Sir Thomas Grantham (bapt. 23 December 1641 - January 1718) was an English merchant and naval officer. In 1664, Grantham was working as a merchant, shipping woollen goods to the English colony of Virginia. Eight years later, he informed Charles II of England that Virginia lacked sufficient weapons and ammunition for self-defence and volunteered his services to that effect. Grantham subsequently arrived in Virginia with a shipment of leather goods and letter of recommendation from Duke of York. Governor Sir William Berkeley received Grantham "with several marks of friendship and esteem" and appointed him admiral of a flotilla of 25 merchantmen which he convoyed back to England in summer 1673. In 1674, as captain of Barnaby, Grantham escorted the London tobacco fleet to Virginia, becoming a prominent tobacco trader and "master of Virginia's waters and an expert on their defenses".

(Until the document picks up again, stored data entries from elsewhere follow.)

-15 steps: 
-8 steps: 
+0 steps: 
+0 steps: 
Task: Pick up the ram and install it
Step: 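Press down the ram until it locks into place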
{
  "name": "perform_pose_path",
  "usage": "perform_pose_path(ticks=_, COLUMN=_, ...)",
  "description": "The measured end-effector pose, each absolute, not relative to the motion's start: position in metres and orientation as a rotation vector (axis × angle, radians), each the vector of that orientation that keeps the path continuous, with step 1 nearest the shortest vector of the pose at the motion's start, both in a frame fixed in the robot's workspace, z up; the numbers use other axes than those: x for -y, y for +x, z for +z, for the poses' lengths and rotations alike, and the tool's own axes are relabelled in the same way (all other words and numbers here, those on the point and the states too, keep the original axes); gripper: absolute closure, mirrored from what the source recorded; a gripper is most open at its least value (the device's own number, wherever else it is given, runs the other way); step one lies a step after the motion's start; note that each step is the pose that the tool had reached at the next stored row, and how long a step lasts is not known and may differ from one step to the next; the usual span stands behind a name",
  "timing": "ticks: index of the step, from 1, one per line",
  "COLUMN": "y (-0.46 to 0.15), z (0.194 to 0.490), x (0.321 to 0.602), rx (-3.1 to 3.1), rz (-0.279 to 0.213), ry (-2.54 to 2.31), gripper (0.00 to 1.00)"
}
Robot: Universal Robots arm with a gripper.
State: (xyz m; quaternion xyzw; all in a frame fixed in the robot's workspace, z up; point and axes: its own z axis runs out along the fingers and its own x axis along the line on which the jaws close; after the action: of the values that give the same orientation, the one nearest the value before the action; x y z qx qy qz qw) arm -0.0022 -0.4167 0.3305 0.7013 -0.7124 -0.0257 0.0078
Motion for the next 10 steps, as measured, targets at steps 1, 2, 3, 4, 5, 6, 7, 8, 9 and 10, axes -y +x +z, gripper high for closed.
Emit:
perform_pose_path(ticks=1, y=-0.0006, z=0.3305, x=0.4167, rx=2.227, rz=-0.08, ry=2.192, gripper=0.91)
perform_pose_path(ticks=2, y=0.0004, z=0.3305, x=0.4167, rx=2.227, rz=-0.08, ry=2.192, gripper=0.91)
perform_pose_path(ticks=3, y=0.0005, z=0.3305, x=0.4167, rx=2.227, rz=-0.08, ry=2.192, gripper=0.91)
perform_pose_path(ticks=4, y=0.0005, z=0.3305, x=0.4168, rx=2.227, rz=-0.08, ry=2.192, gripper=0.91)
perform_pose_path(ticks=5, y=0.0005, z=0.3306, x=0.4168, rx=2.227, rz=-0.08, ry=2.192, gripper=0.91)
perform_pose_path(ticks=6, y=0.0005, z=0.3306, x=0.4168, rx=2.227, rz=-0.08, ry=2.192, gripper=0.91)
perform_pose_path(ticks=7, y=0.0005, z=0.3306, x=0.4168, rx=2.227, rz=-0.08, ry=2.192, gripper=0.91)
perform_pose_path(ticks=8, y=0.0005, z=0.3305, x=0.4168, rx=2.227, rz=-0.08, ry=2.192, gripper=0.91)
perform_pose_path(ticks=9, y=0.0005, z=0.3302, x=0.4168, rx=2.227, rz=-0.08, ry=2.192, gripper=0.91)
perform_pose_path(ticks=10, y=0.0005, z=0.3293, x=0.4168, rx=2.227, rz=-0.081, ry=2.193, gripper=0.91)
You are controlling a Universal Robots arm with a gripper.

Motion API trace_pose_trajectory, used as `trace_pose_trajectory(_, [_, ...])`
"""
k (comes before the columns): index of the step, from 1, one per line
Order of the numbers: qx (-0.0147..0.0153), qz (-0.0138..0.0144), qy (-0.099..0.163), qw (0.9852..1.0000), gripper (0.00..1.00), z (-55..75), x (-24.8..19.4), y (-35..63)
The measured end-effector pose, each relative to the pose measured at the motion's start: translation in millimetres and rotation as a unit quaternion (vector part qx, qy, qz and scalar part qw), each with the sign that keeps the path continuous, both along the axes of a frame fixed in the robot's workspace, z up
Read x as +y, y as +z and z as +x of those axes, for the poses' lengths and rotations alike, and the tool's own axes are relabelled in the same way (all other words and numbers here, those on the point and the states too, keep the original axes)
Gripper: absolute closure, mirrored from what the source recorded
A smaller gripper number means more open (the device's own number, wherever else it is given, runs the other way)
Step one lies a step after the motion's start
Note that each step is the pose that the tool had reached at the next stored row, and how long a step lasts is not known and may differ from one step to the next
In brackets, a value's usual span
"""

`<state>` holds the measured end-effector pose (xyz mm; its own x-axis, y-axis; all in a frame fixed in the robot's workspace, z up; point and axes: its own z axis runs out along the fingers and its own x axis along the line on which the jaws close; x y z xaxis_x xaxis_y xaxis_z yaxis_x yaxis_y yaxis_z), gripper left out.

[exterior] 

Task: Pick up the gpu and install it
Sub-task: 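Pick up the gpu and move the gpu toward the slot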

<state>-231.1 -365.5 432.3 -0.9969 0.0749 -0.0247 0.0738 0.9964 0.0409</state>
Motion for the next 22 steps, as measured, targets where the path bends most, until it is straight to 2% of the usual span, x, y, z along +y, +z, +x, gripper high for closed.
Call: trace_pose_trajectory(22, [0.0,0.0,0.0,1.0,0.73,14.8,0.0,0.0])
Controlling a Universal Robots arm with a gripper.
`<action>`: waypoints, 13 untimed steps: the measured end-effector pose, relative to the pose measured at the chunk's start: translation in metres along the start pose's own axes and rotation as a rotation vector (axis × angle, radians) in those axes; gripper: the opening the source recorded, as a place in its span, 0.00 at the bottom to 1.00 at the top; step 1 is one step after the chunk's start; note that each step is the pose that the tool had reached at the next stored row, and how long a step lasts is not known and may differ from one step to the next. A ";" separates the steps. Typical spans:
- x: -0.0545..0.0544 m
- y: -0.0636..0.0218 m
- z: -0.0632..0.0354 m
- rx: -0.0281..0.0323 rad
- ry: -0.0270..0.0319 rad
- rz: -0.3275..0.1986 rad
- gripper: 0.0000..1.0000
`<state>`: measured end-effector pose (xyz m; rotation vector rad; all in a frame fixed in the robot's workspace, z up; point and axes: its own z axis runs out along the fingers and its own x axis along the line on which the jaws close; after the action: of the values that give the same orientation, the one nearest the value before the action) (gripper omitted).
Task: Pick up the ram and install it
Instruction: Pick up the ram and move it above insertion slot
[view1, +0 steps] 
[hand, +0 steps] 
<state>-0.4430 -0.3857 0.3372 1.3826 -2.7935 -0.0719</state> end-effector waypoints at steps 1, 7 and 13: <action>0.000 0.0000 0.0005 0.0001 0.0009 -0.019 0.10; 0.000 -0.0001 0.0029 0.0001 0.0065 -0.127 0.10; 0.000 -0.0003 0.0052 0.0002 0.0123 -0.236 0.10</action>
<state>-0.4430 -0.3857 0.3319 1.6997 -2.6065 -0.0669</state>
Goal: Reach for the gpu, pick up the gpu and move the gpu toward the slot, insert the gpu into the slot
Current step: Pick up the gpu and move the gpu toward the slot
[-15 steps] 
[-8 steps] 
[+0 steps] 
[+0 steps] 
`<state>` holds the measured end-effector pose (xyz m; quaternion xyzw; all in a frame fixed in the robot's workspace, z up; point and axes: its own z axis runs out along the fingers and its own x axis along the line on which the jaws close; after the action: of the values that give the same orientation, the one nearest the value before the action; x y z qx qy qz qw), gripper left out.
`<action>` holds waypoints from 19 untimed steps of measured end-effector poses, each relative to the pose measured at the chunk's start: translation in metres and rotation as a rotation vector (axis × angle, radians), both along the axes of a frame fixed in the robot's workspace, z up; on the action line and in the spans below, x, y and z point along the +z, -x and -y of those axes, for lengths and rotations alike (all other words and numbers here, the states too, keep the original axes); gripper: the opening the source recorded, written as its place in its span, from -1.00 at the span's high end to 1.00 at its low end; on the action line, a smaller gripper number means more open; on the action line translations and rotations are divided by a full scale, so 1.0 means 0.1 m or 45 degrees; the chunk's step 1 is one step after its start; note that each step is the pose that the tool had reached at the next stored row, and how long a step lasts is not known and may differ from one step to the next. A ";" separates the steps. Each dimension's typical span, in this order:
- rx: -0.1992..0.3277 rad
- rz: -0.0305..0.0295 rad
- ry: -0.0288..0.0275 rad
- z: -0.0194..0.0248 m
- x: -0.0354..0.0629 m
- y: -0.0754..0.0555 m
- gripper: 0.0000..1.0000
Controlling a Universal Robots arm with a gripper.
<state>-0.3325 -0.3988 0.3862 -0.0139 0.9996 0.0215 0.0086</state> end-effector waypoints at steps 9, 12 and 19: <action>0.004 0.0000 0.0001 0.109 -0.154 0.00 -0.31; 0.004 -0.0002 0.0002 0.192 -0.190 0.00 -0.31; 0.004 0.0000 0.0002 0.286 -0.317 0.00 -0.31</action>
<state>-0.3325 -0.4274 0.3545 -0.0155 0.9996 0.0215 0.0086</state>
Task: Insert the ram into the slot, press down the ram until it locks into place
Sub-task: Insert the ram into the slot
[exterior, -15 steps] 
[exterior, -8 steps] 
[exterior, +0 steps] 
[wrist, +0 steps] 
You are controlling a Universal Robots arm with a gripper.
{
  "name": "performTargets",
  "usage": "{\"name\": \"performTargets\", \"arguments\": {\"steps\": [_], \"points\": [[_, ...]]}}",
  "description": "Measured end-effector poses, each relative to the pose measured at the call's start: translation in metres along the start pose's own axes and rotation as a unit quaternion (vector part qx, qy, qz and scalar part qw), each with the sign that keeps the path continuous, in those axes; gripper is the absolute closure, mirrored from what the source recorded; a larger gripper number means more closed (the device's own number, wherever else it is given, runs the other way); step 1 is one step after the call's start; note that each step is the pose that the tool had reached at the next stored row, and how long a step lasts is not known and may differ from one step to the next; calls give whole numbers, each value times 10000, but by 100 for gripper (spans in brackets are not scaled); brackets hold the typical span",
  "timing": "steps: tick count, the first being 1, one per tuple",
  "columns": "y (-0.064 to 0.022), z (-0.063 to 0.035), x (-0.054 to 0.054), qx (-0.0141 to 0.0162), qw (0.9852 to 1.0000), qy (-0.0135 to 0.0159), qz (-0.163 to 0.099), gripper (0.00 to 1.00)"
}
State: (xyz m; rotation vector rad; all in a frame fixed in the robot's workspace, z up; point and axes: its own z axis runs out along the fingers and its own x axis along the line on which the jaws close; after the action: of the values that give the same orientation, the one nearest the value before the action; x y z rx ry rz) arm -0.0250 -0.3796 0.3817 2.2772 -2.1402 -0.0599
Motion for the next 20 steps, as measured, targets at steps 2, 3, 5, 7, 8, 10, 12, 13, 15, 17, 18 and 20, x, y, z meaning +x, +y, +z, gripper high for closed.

In September 1676, Grantham arrived in Virginia while in command of the 32-gun Concord during Bacon's Rebellion. Berkeley asked him to act as intermediary with the rebels led by Nathaniel Bacon. Grantham arranged a surrender by one group of rebels on 2 January 1677 by promising them all a pardon and breaking out a barrel of brandy to calm everyone's nerves. He then persuaded another group of rebels to surrender using similar tactics. Charles II awarded Grantham £200 for his services. On his next voyage to Virginia in 1678, Grantham beat off an attack by a large Algerian corsair, which led Charles II to recommended him to the East India Company (EIC). The EIC granted him a captain's commission for the East Indiaman Charles the Second, and he was knighted by the king at the ship's launch on 8 February 1683.

In the summer of 1683, he sailed to Asia with instructions to enforce EIC claims against Safavid Iran for half the customs revenues collected at Gombroon, a port at the entrance to the Persian Gulf, and to reassert EIC control over Bantam, where the company had been expelled by the Banten Sultanate and Dutch East India Company (VOC). Grantham reached Bantam in June 1684, but by then a settlement had been reached in London. He proceeded to Gombroon, but found the VOC already in possession; unable to carry out his mission, Grantham sailed to Surat, where he received orders from governor of Bombay John Child to suppress a mutiny at Bombay, where Captain Richard Keigwin had seized power. By diplomatic handling of the affair Keigwin and his supporters were won over. Grantham was also responsible for the strengthening of the walls of the Mahim Fort against attacks by the Portuguese who had occupied Salsette Island, and returned to England in 1685.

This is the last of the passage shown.